La question n’est pas ici d’énumérer ce qui est bien et ce qui ne l’est pas. On se pose simplement la question de savoir pourquoi dix carrières cumulées de Converge ou de Deafhaven n’auront jamais l’impact d’un seul des albums de Metallica, de Pantera, d'Iron Maiden ou de Black Sabbath sur notre monde globalisé. Ou autrement dit, pourquoi des disques comme Absolute Elsewhere ne sont pas en première page de Rolling Stone et que Blood Incantation n’existe pas vraiment en dehors de l’unanime succès d’estime que lui a réservé sa fanbase et à peu près toute la presse un peu sérieuse ?
On savait depuis Starspawn que ce groupe de Ricains devait être tenu à l’œil. Et si Hidden History of The Human Race a fini de convaincre tout le monde avec ce mélange de prog et sci-fi death (dont le groupe a bien compris la force esthétique qu’il pouvait en tirer pour la suite), comment est-il encore possible que ce dernier album en forme de climax musical épileptique et totalitaire ne soit pas immédiatement inscrit dans le Hall of Fame de l'actuelle décennie metal?
Car tout y est : l'ambition conceptuelle, l’esprit de chevalerie, le séquençage (deux titres de vingt minutes divisés en trois « tablettes » chacun), la technique époustouflante et la composition digne des plus grands maîtres. Blood Incantation finit de parfaire sa mutation en techno-monstre à travers son obsession pour les claviers analogiques des années 70 cheesy as fuck- une monomanie qui l'a vu s’essayer avec un succès mesuré au tout-synthé sur Timewave Zero il y a deux ans. C'est ainsi tout un héritage prog rock et ambient qui vient se caler à la mesure près dans la complexe architecture death pensée par le groupe - et si les hérauts du genre que son Tangerine Dream ne sont crédités que sur un titre, leur influence infuse le disque dans son intégralité. Les cathédrales de son se forment et se déforment en temps réel, le calme et la volupté laissent tour à tour leur place à la tornade dans une succession de permutations tonales complexes et d’ascenseurs émotionnels véritablement épiques. Le disque respire comme seules les grandes œuvres le peuvent : annonçant ses thèmes de manière lisible, Blood Incantation ne loupe absolument rien pendant ces quarante-cinq minutes et propose une œuvre définitive, peut-être même trop parfaite car un poil trop scriptée.

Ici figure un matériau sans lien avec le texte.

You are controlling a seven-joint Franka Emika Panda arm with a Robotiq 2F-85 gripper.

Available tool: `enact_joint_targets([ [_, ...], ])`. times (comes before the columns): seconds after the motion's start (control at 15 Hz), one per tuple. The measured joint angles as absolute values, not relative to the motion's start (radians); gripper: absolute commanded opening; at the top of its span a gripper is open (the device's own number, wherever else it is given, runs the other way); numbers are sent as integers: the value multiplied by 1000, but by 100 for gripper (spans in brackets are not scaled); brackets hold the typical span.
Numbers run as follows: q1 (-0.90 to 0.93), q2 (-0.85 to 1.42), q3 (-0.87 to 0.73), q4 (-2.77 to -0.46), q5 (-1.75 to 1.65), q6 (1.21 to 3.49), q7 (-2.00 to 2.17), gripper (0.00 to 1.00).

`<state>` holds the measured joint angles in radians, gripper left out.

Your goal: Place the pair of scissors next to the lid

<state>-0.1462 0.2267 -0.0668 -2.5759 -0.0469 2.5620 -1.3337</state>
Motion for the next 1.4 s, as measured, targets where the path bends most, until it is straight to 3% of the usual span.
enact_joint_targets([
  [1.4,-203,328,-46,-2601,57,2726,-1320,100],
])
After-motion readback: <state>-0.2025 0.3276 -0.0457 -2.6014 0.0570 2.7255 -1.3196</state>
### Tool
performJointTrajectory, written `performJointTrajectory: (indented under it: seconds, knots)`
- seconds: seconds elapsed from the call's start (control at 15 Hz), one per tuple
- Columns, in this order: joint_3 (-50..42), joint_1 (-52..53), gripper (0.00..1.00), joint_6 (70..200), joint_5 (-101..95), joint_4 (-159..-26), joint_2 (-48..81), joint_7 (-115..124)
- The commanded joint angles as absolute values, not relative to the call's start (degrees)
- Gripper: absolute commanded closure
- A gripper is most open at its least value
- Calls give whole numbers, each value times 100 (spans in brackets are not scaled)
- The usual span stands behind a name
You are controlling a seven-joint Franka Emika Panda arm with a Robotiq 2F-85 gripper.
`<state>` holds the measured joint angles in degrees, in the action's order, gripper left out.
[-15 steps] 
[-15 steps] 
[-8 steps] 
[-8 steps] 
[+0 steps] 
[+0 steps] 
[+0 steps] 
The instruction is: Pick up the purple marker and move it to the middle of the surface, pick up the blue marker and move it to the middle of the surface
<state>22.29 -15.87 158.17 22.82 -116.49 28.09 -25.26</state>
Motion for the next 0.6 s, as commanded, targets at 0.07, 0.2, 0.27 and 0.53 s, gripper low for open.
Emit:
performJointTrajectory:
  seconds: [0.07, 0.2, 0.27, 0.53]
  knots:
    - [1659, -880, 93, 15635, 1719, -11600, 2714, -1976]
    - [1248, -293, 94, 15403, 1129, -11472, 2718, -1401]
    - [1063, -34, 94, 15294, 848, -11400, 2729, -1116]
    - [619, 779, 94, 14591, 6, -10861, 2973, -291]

Alors qu’est-ce qui empêche Absolute Elsewhere d’incarner la nouvelle reconquête metal mondiale ? Pourquoi Blood Incantation ne peut pas être considéré à la même hauteur que Death ou comme le nouveau Obituary ? Pourquoi une œuvre d’une telle qualité se contentera de remplir péniblement des salles de mille personnes ? On n’y répondra pas aujourd’hui; on se dit juste que la violence est tellement partout autour de nous que finalement l’esthétique « metal » ne fait plus peur à grand monde, et qu’un huissier qui frappe à la porte pour te réclamer une facture de gaz sera toujours plus terrifiant que la meilleure des ratonnades imposées par le plus suintant des groupes de gore metal. Mais les vrais le savent : Absolute Elsewhere est probablement le disque de l’année 2024.